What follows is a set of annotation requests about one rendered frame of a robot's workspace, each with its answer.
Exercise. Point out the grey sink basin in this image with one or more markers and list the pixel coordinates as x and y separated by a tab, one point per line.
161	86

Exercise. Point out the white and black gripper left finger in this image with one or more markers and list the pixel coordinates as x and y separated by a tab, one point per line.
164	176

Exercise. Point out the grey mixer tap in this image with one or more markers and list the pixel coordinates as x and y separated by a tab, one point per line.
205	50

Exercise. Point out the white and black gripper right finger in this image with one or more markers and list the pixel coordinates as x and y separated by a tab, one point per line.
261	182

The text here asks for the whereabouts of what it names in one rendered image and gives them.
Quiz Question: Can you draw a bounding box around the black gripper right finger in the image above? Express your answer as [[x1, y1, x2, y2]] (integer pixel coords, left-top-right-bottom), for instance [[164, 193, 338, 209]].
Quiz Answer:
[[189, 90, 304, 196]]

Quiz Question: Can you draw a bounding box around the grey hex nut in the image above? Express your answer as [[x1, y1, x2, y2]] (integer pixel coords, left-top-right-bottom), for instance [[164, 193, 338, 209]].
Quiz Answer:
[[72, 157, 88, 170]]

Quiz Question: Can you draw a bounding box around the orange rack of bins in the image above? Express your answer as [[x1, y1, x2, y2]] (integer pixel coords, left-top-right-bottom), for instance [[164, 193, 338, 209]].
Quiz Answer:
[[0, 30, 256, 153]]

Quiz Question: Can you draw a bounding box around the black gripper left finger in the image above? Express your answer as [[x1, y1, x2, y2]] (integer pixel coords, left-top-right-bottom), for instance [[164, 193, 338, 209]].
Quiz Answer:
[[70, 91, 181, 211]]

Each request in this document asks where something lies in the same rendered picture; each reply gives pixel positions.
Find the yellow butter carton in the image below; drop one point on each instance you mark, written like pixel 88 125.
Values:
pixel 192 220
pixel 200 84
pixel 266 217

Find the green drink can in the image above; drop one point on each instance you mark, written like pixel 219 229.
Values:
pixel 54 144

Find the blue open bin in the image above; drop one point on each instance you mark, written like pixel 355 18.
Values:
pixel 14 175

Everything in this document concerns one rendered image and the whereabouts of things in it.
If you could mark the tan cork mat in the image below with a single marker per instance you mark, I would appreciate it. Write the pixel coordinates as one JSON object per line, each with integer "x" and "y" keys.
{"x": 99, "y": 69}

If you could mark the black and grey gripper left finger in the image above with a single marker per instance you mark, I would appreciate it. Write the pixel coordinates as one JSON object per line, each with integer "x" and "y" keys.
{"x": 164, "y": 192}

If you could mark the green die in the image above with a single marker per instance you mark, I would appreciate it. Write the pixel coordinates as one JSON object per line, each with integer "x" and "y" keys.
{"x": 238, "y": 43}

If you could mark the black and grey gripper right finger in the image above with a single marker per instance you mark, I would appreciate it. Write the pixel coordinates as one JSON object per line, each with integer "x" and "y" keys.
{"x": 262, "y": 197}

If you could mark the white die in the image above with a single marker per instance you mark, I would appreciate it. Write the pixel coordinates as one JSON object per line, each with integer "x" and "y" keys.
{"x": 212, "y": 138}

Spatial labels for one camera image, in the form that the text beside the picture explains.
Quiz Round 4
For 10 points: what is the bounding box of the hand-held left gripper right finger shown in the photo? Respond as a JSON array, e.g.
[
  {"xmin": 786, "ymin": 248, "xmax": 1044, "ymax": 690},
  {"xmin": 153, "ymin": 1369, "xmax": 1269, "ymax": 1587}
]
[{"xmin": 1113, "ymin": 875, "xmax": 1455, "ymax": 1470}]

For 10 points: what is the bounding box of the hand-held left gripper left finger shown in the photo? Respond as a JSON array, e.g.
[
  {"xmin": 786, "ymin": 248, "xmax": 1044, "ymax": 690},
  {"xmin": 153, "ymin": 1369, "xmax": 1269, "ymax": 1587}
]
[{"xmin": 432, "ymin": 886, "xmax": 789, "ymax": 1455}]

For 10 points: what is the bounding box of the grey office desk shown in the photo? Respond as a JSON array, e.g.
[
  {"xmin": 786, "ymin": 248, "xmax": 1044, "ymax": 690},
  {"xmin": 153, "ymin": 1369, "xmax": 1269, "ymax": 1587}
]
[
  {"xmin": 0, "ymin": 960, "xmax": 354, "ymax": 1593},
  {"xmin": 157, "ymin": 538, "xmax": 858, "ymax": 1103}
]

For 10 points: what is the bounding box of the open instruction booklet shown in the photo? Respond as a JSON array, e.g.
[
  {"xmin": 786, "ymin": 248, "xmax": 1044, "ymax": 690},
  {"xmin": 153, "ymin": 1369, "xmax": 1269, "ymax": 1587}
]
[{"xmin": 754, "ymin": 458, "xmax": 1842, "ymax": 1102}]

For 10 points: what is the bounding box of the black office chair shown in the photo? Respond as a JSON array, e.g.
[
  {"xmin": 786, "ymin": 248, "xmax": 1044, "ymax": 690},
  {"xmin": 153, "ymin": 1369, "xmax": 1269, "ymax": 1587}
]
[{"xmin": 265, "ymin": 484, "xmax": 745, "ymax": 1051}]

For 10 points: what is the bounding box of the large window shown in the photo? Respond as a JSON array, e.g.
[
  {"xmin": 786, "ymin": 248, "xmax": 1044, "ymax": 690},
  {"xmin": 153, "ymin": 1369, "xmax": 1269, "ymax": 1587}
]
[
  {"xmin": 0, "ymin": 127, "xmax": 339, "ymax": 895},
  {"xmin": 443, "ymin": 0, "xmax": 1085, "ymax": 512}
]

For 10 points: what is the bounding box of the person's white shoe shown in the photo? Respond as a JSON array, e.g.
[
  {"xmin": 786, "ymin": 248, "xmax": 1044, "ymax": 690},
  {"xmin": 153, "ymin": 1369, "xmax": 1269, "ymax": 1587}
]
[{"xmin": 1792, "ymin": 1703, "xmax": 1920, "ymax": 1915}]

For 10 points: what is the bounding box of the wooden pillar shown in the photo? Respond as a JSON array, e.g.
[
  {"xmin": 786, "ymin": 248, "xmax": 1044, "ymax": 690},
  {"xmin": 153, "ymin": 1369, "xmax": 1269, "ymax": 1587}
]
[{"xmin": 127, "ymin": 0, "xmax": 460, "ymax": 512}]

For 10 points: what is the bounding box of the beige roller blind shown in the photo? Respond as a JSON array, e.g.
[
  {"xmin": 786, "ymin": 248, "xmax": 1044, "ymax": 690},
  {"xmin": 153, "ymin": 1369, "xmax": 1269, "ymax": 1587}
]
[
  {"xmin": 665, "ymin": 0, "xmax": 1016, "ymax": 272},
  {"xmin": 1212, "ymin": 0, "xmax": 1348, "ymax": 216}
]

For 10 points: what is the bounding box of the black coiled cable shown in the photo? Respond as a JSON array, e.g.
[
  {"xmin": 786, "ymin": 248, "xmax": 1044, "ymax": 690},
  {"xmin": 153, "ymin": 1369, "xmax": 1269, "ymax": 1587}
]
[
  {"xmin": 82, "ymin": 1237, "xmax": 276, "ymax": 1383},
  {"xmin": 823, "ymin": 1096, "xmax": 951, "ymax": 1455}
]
-------------------------
_ABOUT THIS TASK_:
What is needed is how many lines of the listing include the string "gives", given as a bare number.

_RESPONSE AREA_:
2